▶ **What to produce**: For this exercise, write each entry below out precisely and omit the pictures.

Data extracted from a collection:
--------------------
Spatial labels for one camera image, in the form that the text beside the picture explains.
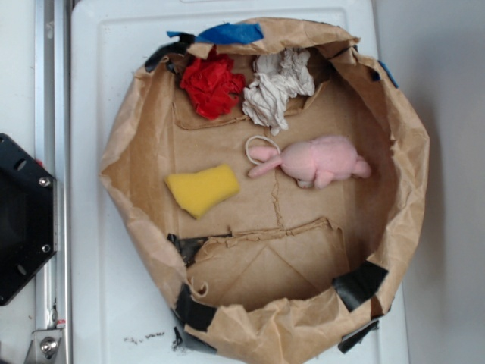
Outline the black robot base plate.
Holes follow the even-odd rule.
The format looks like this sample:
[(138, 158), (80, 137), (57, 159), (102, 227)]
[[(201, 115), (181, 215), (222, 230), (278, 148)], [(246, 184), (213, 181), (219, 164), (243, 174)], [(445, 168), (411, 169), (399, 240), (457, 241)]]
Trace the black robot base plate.
[(56, 179), (1, 135), (1, 305), (8, 305), (55, 254)]

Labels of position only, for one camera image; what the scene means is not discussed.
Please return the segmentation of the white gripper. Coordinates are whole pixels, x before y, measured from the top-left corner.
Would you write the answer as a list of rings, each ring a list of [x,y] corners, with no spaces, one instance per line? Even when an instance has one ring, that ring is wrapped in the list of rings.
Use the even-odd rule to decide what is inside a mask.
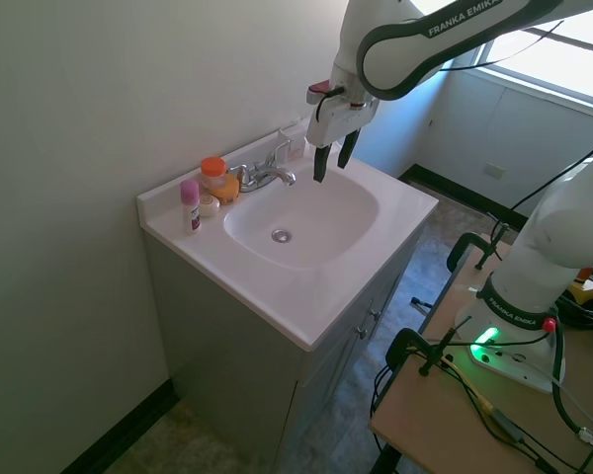
[[[361,128],[369,124],[377,112],[377,101],[371,100],[358,109],[343,96],[325,99],[312,113],[306,139],[317,147],[314,153],[313,180],[322,183],[332,144],[343,138],[337,167],[344,169],[354,151]]]

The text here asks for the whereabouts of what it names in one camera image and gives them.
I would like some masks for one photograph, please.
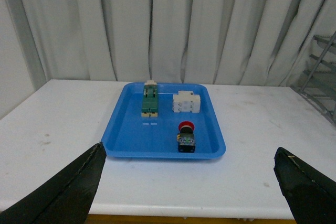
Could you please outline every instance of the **curtain fold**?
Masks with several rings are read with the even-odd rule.
[[[292,85],[332,12],[331,0],[22,2],[47,80]]]
[[[263,86],[292,0],[266,0],[263,16],[241,85]]]
[[[47,81],[89,79],[77,0],[22,0]]]
[[[266,0],[235,0],[215,84],[238,85],[250,58]]]
[[[115,81],[101,0],[77,0],[90,80]]]
[[[301,0],[297,15],[293,19],[281,48],[269,71],[267,85],[279,86],[287,78],[298,58],[301,46],[308,36],[324,0]]]
[[[151,70],[159,82],[182,82],[192,0],[153,0]]]

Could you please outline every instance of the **white electrical component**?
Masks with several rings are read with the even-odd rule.
[[[173,111],[199,113],[201,97],[193,91],[179,91],[173,95]]]

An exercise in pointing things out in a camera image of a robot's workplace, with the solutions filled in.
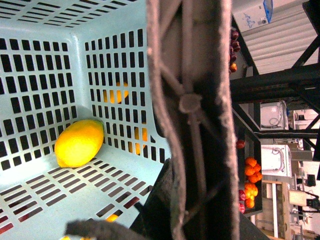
--------------------
▶ **Answer below**:
Spatial labels for one camera image, in the form that the text beside the picture explains.
Outline the black robot base plate.
Holes follow the even-odd rule.
The format looks like this sample:
[(138, 158), (80, 137), (57, 159), (102, 227)]
[[(201, 115), (181, 215), (222, 230), (278, 148)], [(246, 184), (213, 181), (219, 164), (243, 174)], [(445, 168), (411, 169), (399, 240), (457, 241)]]
Trace the black robot base plate.
[(56, 179), (1, 135), (1, 305), (8, 305), (55, 254)]

Labels of position only, for one camera image; what the scene means is not discussed.
Please return the segmentation of the white gripper. Coordinates are whole pixels, x before y, measured from the top-left corner.
Would you write the answer as a list of rings, each ring a list of [x,y] corners, with no spaces, one instance per line? Even when an instance has one ring, that ring is wrapped in the list of rings.
Use the even-odd rule to decide what is inside a mask.
[[[361,128],[369,124],[377,112],[377,101],[371,100],[358,109],[343,96],[325,99],[312,113],[306,139],[317,147],[314,153],[313,180],[322,183],[332,144],[343,138],[337,167],[344,169],[354,151]]]

The text here asks for the whereabouts of what it names in one camera image and gives them.
I would like some masks for one photograph, please.
Could you please outline every instance of the **curtain fold**?
Masks with several rings are read with the even-odd rule.
[[[292,85],[332,12],[331,0],[22,2],[47,80]]]
[[[263,86],[292,0],[266,0],[263,16],[241,85]]]
[[[47,81],[89,79],[77,0],[22,0]]]
[[[266,0],[235,0],[215,84],[238,85],[250,58]]]
[[[115,81],[101,0],[77,0],[90,80]]]
[[[301,0],[297,15],[293,19],[281,48],[269,71],[267,85],[279,86],[287,78],[298,58],[301,46],[308,36],[324,0]]]
[[[151,70],[159,82],[182,82],[192,0],[153,0]]]

Could you please outline every instance of the **white electrical component**?
Masks with several rings are read with the even-odd rule.
[[[173,111],[199,113],[201,97],[193,91],[179,91],[173,95]]]

An exercise in pointing things out in a camera image of a robot's workplace, with the solutions filled in.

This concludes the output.